- EXERCISE OBJECTIVE -
Every line below that includes "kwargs" counts toward the total. Report that total alone.

[DATA FOR ANALYSIS Boundary: Start]

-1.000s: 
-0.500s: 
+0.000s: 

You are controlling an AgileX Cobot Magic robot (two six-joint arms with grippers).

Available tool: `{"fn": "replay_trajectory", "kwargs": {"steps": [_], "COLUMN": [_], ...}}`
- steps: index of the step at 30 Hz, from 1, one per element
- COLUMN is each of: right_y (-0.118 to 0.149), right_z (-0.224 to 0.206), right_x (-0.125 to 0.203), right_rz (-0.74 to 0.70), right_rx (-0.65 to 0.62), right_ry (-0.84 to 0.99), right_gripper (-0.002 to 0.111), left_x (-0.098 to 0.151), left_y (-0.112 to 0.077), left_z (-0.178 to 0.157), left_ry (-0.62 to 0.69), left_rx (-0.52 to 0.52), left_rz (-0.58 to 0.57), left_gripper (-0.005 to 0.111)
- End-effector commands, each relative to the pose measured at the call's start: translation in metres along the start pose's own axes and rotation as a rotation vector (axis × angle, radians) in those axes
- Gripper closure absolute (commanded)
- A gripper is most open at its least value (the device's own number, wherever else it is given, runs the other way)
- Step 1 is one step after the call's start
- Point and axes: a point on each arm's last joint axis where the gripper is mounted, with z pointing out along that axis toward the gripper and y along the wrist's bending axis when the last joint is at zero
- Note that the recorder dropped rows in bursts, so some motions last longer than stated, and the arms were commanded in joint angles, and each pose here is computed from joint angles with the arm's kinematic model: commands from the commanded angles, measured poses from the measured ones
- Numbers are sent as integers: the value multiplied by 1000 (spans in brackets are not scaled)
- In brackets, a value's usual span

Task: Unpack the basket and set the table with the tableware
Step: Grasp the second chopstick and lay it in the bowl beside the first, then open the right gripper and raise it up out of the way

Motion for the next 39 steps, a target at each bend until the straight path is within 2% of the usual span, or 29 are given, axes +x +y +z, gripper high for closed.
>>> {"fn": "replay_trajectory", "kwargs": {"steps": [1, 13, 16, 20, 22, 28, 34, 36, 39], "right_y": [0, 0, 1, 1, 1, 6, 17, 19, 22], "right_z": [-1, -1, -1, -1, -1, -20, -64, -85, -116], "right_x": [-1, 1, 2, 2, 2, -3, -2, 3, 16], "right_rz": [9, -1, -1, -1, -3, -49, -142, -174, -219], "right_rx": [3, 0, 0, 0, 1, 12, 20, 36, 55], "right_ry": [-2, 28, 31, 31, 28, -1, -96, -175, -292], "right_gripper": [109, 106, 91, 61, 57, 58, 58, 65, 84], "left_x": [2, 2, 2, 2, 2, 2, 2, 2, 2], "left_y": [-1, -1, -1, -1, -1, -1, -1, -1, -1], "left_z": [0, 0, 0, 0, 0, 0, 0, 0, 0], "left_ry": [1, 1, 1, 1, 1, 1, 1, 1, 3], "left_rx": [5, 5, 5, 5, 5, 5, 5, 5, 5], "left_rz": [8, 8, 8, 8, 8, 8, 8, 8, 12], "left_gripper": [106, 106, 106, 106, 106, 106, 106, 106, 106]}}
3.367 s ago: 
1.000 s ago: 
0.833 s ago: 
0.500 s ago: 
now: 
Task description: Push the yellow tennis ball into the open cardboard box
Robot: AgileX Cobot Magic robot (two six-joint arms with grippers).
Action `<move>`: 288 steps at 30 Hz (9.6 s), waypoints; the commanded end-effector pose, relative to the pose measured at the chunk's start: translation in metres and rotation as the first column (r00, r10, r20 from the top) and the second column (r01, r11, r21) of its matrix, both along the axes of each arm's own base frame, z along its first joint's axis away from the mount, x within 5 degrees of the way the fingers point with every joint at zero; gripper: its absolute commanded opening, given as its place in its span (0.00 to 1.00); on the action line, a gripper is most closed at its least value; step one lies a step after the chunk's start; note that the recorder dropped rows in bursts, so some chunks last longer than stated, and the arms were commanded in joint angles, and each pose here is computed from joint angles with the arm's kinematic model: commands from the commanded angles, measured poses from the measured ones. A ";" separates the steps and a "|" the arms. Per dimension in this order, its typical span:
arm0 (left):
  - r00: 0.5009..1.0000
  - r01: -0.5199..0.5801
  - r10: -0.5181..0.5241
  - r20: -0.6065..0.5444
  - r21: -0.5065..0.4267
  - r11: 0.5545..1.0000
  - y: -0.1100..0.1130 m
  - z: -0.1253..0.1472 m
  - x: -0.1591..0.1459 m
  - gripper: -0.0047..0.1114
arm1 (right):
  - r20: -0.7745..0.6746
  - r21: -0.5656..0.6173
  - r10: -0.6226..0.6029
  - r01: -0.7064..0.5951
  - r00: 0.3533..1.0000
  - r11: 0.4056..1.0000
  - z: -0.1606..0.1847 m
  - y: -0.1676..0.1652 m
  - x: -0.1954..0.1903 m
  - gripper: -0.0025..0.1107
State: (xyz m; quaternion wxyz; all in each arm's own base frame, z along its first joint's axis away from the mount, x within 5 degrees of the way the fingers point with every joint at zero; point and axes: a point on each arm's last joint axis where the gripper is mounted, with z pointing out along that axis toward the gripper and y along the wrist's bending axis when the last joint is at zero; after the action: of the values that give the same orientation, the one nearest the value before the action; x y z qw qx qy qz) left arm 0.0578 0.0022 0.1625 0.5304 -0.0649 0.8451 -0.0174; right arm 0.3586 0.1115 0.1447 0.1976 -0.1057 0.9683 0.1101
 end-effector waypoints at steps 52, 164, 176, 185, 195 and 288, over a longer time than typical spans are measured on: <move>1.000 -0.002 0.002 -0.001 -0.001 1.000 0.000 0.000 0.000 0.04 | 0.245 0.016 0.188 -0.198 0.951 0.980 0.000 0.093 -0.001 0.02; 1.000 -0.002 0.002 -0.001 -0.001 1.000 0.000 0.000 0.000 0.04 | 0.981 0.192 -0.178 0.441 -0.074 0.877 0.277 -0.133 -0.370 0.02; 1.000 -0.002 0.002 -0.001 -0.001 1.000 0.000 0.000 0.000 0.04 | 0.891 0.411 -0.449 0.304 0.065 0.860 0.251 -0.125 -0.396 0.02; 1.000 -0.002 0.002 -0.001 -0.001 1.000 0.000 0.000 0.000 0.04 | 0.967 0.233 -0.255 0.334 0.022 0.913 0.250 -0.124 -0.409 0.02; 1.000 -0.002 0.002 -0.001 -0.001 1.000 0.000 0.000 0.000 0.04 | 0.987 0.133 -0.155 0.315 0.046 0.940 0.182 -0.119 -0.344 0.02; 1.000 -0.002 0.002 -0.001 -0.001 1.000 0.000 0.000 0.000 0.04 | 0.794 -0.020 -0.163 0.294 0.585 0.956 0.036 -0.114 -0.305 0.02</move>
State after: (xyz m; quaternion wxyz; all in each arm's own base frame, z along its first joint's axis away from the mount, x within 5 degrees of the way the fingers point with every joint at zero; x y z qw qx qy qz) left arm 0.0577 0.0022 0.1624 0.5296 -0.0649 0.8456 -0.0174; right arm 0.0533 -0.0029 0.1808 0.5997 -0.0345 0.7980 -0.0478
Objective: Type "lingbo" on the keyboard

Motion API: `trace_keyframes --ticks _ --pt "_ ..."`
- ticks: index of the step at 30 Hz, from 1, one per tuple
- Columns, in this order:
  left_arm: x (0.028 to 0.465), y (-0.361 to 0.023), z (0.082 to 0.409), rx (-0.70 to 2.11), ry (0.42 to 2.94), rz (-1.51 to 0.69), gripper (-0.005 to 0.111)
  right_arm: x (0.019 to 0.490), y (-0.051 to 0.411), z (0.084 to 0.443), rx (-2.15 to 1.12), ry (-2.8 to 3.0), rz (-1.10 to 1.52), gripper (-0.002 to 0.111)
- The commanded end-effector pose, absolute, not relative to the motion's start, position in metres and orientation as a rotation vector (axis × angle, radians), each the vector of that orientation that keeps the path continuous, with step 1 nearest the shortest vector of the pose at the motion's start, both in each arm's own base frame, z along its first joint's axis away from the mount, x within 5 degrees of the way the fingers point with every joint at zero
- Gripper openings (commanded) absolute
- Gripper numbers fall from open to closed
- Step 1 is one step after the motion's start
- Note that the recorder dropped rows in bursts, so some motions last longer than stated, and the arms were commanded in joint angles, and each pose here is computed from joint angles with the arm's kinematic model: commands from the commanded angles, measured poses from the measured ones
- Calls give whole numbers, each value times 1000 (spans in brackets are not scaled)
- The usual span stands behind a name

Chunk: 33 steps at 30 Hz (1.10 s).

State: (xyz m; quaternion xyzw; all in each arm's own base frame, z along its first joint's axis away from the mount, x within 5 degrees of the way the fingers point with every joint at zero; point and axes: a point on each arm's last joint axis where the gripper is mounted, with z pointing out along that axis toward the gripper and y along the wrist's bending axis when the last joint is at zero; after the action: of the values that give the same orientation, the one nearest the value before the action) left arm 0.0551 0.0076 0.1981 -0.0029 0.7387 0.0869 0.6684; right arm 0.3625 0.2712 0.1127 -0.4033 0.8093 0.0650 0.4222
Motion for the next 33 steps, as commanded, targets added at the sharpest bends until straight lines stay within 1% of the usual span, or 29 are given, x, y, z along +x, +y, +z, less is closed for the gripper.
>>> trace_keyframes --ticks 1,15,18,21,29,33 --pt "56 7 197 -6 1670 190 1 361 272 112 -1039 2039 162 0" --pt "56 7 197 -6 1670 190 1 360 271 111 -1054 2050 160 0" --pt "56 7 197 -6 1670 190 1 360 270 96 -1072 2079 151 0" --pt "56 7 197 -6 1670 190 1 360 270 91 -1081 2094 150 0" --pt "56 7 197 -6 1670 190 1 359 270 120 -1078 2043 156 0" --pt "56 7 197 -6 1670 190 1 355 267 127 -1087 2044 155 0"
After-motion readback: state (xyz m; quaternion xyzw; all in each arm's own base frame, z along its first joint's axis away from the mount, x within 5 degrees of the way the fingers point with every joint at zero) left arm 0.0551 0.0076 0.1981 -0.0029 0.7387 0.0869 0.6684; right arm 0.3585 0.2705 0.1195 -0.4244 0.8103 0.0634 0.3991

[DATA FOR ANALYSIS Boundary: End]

- ANSWER TO THIS PROBLEM -
2